▶ _EXERCISE PROMPT_: What you return should be the lines from the one with "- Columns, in" through the one with "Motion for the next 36" in the data below, reproduced exactly with both ends, and no pictures at all.

(Beginning of LISTED ENTRIES)

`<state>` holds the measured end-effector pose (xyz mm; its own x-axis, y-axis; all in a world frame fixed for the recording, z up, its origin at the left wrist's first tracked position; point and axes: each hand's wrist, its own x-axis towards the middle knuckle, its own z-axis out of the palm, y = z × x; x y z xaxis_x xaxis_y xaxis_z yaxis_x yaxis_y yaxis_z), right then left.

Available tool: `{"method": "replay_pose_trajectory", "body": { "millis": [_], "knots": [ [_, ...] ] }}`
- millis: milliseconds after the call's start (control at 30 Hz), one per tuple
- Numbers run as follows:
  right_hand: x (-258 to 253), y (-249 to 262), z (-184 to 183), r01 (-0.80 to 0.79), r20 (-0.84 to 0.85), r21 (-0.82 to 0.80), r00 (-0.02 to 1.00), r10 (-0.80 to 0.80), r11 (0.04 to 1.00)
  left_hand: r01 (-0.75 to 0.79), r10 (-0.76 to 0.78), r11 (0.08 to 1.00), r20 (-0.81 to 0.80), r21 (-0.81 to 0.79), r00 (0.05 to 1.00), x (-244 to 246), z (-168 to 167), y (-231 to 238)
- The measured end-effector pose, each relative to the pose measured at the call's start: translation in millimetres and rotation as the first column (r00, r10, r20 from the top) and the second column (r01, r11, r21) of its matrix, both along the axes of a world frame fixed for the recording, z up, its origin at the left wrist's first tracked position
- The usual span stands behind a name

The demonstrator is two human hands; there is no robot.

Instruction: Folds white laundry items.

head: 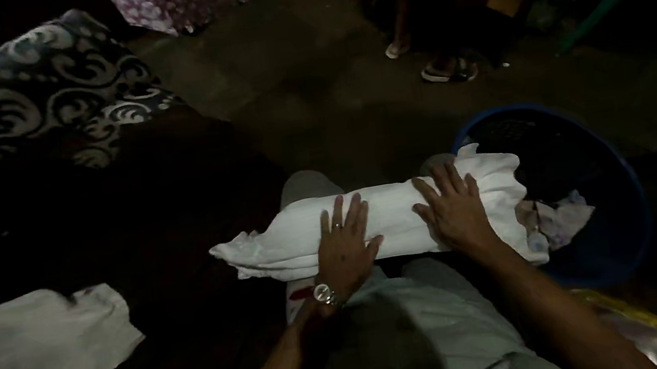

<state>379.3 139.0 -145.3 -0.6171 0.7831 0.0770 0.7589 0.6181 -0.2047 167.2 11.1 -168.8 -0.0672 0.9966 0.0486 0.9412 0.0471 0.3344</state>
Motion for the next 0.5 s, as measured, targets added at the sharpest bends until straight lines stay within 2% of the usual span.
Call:
{"method": "replay_pose_trajectory", "body": {
  "millis": [100,300,400,500],
  "knots": [
    [18.4,7.2,-13.8,0.105,-0.013,0.006,0.994,-0.105,0.994,-0.027,0.018,0.987,-0.056,-0.156,0.998,-0.9,-11.4,-4.6],
    [62.8,20.9,-38.4,0.274,-0.292,-0.04,0.916,-0.274,0.961,-0.28,0.282,0.959,-0.065,0.038,0.957,-22.6,-16.4,-29.1],
    [68.1,20.3,-47.2,0.346,-0.438,-0.2,0.805,-0.399,0.917,-0.397,0.394,0.917,0.064,0.045,0.917,-36.2,-21.7,-44.6],
    [61.5,17.5,-43.4,0.398,-0.501,-0.457,0.624,-0.6,0.796,-0.524,0.525,0.847,0.28,-0.085,0.804,-52.8,-23.0,-61.7]
  ]
}}
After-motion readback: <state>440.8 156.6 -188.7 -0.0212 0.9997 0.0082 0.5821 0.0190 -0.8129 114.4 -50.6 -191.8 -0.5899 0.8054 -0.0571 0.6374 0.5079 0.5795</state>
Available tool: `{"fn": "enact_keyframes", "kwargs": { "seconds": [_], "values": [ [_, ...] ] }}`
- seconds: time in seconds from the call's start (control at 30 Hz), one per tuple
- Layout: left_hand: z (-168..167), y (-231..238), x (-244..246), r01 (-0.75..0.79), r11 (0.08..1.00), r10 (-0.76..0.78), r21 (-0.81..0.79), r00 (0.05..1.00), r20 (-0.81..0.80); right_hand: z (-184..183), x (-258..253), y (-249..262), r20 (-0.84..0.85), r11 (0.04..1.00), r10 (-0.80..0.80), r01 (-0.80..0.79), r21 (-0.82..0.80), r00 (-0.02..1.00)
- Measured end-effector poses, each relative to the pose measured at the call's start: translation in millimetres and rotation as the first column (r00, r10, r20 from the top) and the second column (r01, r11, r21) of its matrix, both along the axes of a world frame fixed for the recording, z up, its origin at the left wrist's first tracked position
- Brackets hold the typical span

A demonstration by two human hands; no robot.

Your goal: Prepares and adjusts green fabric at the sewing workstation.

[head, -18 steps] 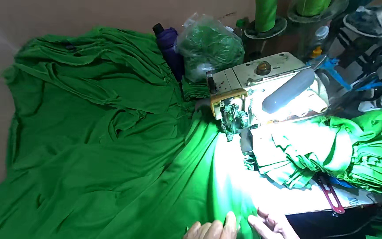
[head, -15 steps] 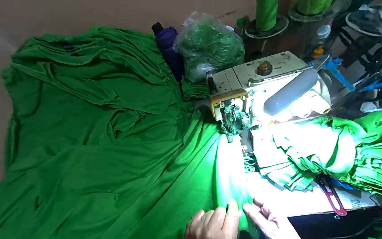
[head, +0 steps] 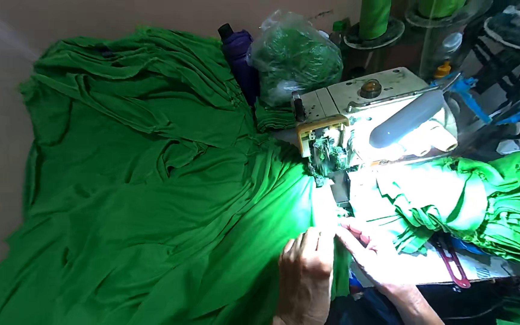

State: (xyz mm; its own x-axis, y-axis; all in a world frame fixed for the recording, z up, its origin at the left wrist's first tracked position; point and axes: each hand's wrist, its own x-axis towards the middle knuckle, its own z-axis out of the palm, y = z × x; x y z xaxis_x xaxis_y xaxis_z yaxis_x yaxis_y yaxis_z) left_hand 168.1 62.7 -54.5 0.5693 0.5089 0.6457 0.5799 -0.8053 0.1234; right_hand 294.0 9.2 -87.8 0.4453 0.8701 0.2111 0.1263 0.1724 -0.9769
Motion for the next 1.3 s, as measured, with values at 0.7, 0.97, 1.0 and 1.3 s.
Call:
{"fn": "enact_keyframes", "kwargs": {
  "seconds": [0.7, 0.97, 1.0, 1.3],
  "values": [
    [-50, -17, -28, 0.197, 0.978, -0.171, -0.064, 0.943, 0.284, -9, -39, -39, -0.277, 0.998, 0.058, -0.065, -0.018, 0.959],
    [-70, -12, -40, 0.138, 0.99, -0.141, 0.031, 0.954, 0.263, 5, -42, -33, -0.099, 0.986, -0.086, 0.099, 0.135, 0.991],
    [-71, -7, -41, 0.079, 0.996, -0.087, 0.047, 0.973, 0.213, 8, -44, -34, -0.095, 0.982, -0.103, 0.117, 0.149, 0.99],
    [-47, 30, -19, -0.1, 0.983, 0.059, 0.151, 0.965, 0.257, 6, -36, -6, -0.182, 0.972, -0.115, 0.148, 0.182, 0.977]
  ]
}}
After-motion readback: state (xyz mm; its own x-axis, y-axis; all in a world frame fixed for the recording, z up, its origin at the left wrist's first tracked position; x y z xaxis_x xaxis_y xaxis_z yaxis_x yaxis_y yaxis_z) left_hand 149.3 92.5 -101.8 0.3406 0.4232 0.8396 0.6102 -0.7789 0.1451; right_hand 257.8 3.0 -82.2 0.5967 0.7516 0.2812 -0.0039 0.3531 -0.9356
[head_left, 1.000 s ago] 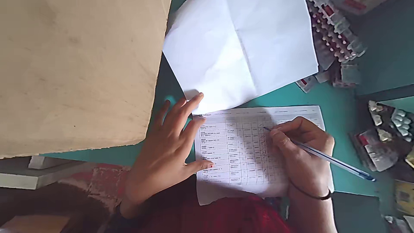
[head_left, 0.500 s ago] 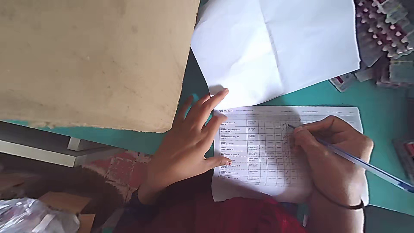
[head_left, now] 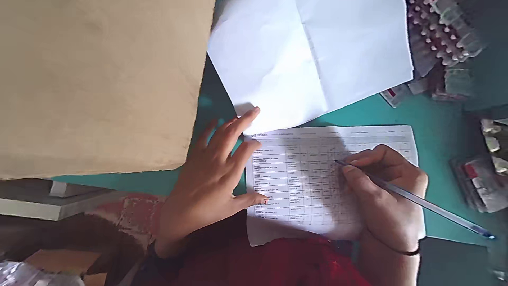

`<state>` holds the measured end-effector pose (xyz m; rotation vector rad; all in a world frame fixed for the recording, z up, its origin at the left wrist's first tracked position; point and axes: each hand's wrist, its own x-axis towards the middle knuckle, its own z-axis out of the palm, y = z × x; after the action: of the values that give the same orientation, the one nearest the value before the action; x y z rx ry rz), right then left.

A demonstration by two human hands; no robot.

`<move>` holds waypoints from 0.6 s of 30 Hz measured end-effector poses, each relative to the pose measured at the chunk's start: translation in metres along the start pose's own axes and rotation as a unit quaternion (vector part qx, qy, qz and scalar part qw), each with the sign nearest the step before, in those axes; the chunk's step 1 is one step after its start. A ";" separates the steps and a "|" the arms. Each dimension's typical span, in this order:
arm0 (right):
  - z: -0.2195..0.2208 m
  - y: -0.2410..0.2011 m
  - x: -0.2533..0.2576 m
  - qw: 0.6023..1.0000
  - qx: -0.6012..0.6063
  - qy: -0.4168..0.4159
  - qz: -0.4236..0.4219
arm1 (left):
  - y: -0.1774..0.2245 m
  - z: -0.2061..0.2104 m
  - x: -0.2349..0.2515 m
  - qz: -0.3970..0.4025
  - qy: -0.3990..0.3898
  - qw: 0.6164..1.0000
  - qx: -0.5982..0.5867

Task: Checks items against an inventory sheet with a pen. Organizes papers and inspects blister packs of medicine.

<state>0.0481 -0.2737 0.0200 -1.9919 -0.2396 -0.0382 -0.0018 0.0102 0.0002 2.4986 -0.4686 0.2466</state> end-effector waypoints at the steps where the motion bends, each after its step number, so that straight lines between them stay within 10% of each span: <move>1: 0.001 0.000 -0.001 1.000 -0.002 0.007 0.002 | 0.000 0.000 0.000 0.000 0.000 1.000 -0.001; 18: 0.003 -0.005 0.000 0.998 -0.063 -0.003 0.002 | 0.000 -0.004 -0.003 0.030 0.102 0.993 -0.046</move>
<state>0.0472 -0.2689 0.0233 -2.1186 -0.2423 -0.0444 -0.0053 0.0130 0.0027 2.3418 -0.4606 0.4877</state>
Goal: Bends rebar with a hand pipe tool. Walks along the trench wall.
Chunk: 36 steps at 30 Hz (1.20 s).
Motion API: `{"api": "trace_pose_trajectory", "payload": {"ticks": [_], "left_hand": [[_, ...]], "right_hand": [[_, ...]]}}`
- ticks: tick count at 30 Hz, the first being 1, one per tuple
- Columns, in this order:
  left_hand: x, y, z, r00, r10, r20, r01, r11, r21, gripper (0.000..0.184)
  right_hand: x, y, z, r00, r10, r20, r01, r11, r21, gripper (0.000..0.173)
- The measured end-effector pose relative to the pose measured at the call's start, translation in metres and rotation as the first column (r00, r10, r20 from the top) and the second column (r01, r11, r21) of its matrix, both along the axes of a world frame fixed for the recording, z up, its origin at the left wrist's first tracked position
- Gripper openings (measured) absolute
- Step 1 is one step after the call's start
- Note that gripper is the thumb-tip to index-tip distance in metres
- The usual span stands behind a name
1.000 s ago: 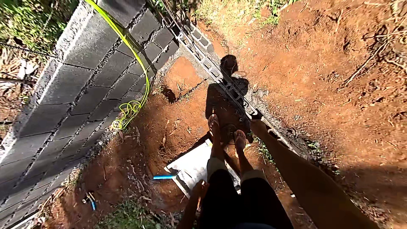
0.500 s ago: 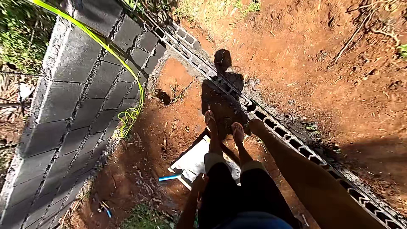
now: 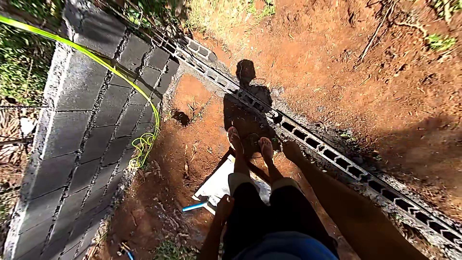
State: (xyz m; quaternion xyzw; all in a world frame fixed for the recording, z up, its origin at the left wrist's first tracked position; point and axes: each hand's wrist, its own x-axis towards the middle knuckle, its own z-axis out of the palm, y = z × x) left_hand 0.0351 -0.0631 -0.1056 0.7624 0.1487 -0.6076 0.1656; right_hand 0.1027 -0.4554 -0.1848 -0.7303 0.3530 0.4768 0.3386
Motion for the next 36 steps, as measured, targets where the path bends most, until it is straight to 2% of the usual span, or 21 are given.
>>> {"api": "trace_pose_trajectory", "payload": {"ticks": [6, 13, 18, 23, 26, 29, 33, 36], "left_hand": [[0.004, -0.004, 0.004, 0.999, -0.048, -0.017, 0.048, 0.999, -0.004, 0.037], [0.011, -0.006, 0.006, 0.993, -0.113, -0.019, 0.113, 0.994, -0.007, 0.038], [0.02, -0.014, 0.011, 0.982, -0.187, -0.033, 0.187, 0.982, 0.009, 0.039], [0.032, -0.022, 0.007, 0.986, -0.168, -0.014, 0.168, 0.985, 0.029, 0.04], [0.042, -0.029, 0.005, 0.992, -0.121, 0.031, 0.12, 0.992, 0.038, 0.039], [0.059, -0.041, 0.006, 0.997, -0.024, 0.076, 0.023, 1.0, 0.014, 0.035], [0.087, -0.07, 0.003, 0.988, 0.12, 0.102, -0.113, 0.991, -0.076, 0.034], [0.121, -0.102, 0.007, 0.938, 0.333, 0.092, -0.319, 0.937, -0.141, 0.044]], "right_hand": [[-0.017, -0.003, -0.008, 0.994, 0.006, -0.105, -0.005, 1.0, 0.006, 0.046], [-0.037, -0.011, -0.007, 0.994, 0.045, -0.095, -0.042, 0.998, 0.038, 0.046], [-0.066, -0.017, -0.003, 0.997, -0.023, -0.072, 0.025, 0.999, 0.03, 0.044], [-0.101, -0.021, 0.0, 0.982, -0.134, -0.13, 0.136, 0.991, 0.007, 0.042], [-0.111, -0.025, 0.013, 0.977, -0.127, -0.172, 0.131, 0.991, 0.012, 0.042], [-0.14, -0.025, 0.011, 0.974, -0.21, -0.09, 0.212, 0.977, 0.014, 0.04], [-0.171, -0.032, 0.032, 0.987, -0.154, 0.035, 0.151, 0.986, 0.077, 0.04], [-0.176, -0.031, 0.058, 0.992, -0.055, 0.111, 0.045, 0.994, 0.098, 0.037]]}}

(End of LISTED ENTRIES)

▶ _PROBLEM SOLUTION_:
- Columns, in this order:
  left_hand: x, y, z, r00, r10, r20, r01, r11, r21, gripper (0.000..0.184)
  right_hand: x, y, z, r00, r10, r20, r01, r11, r21, gripper (0.000..0.173)
- The measured end-effector pose relative to the pose measured at the call's start, translation in metres and rotation as the first column (r00, r10, r20 from the top) and the second column (r01, r11, r21) of its matrix, both along the axes of a world frame fixed for the recording, z up, its origin at the left wrist's first tracked position
- Gripper openings (measured) absolute
- Step 1 is one step after the call's start
- Note that gripper is the thumb-tip to index-tip distance in metres
- The usual span stands behind a name
1.000 s ago: 
0.500 s ago: 
now: 
State: (xyz m; quaternion xyzw; all in a world frame fixed for the recording, z up, its origin at the left wrist's first tracked position; point and axes: each hand's wrist, its own x-axis towards the middle knuckle, its own z-axis out of the palm, y = z × x) left_hand 0.0351 -0.0631 -0.1056 0.7624 0.1487 -0.6076 0.1656; right_hand 0.1027 -0.4554 -0.1848 -0.7303 0.3530 0.4768 0.3386
Motion for the next 36 steps, as measured, targets where the path bends most, until it is straight to 2% of the usual span, or 21 are given.

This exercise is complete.